Required action:
Any images in the material are to be dropped while every line is retyped exactly.
═════ Available data ═════
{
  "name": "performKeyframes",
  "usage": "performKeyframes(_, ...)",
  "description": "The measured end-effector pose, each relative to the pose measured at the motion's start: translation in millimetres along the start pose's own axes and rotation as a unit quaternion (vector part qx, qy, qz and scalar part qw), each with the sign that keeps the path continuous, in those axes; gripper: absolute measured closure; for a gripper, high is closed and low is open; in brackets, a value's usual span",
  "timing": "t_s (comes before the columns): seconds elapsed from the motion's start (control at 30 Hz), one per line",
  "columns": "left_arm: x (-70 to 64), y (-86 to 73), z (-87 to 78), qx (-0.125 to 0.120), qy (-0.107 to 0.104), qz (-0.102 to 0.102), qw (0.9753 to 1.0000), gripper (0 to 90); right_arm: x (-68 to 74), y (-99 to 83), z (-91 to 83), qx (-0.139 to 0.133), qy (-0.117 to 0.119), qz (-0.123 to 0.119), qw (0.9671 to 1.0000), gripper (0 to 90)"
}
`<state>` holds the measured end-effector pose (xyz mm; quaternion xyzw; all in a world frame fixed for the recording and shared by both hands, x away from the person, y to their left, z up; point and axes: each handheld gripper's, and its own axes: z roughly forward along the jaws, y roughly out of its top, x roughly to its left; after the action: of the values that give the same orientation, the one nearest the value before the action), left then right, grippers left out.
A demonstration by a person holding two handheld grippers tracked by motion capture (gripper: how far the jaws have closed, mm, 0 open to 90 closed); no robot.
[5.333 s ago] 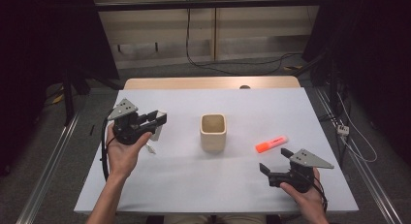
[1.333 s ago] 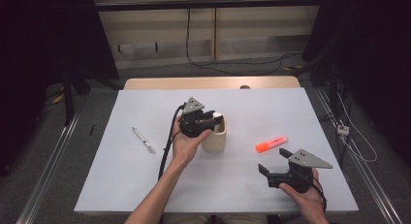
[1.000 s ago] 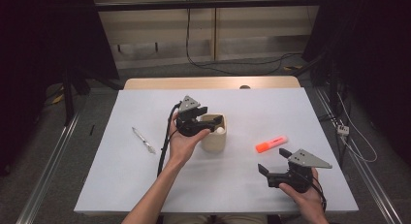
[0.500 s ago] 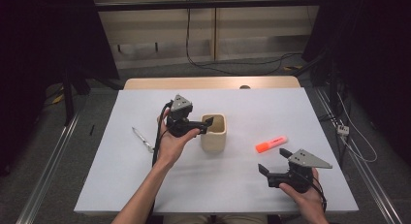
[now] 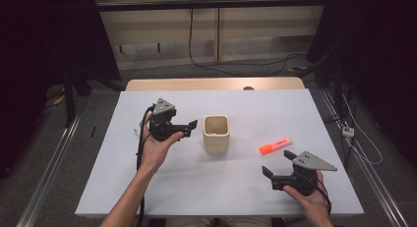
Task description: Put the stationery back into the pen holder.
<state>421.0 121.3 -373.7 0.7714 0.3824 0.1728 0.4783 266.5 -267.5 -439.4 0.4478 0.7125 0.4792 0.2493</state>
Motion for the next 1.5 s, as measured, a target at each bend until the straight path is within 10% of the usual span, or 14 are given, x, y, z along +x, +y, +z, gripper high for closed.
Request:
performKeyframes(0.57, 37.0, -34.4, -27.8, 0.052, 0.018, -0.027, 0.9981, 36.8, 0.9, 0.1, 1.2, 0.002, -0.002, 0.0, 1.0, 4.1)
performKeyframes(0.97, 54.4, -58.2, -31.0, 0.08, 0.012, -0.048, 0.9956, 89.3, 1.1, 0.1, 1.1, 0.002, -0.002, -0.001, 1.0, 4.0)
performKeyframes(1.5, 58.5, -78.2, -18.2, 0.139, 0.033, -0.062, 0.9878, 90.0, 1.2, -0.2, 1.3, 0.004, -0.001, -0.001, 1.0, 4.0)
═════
Task answer:
{
  "name": "performKeyframes",
  "usage": "performKeyframes(_, ...)",
  "description": "The measured end-effector pose, each relative to the pose measured at the motion's start: translation in millimetres along the start pose's own axes and rotation as a unit quaternion (vector part qx, qy, qz and scalar part qw), each with the sign that keeps the path continuous, in those axes; gripper: absolute measured closure; for a gripper, high is closed and low is open; in brackets, a value's usual span",
  "timing": "t_s (comes before the columns): seconds elapsed from the motion's start (control at 30 Hz), one per line",
  "columns": "left_arm: x (-70 to 64), y (-86 to 73), z (-87 to 78), qx (-0.125 to 0.120), qy (-0.107 to 0.104), qz (-0.102 to 0.102), qw (0.9753 to 1.0000), gripper (0 to 90); right_arm: x (-68 to 74), y (-99 to 83), z (-91 to 83), qx (-0.139 to 0.133), qy (-0.117 to 0.119), qz (-0.123 to 0.119), qw (0.9671 to 1.0000), gripper (0 to 90)"
}
`<state>` holds the measured end-effector pose (xyz mm; quaternion xyzw; all in a world frame fixed for the recording and shared by both hands, x away from the person, y to their left, z up; point and axes: each handheld gripper's, and its own axes: z roughly forward along the jaws, y roughly out of its top, x roughly to its left; after the action: of the values that give the same orientation, the one nearest the value before the action), left then right, grippers left out.
A demonstration by a person holding two handheld grippers tracked by motion capture (gripper: how far the jaws have closed, mm, 0 open to 90 closed); no robot.
[5.333 s ago] 
[1.333 s ago] 
[1.000 s ago] 
[0.500 s ago] 
[now] 
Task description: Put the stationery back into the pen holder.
<state>421.0 121.3 -373.7 0.7714 0.3824 0.1728 0.4783 266.5 -267.5 -439.4 0.4478 0.7125 0.4792 0.2493</state>
Motion for the next 1.5 s, as measured, a target at each bend until the straight path is within 10% of the usual span, or 14 are given, x, y, z along +x, +y, +z, gripper high for closed.
Request:
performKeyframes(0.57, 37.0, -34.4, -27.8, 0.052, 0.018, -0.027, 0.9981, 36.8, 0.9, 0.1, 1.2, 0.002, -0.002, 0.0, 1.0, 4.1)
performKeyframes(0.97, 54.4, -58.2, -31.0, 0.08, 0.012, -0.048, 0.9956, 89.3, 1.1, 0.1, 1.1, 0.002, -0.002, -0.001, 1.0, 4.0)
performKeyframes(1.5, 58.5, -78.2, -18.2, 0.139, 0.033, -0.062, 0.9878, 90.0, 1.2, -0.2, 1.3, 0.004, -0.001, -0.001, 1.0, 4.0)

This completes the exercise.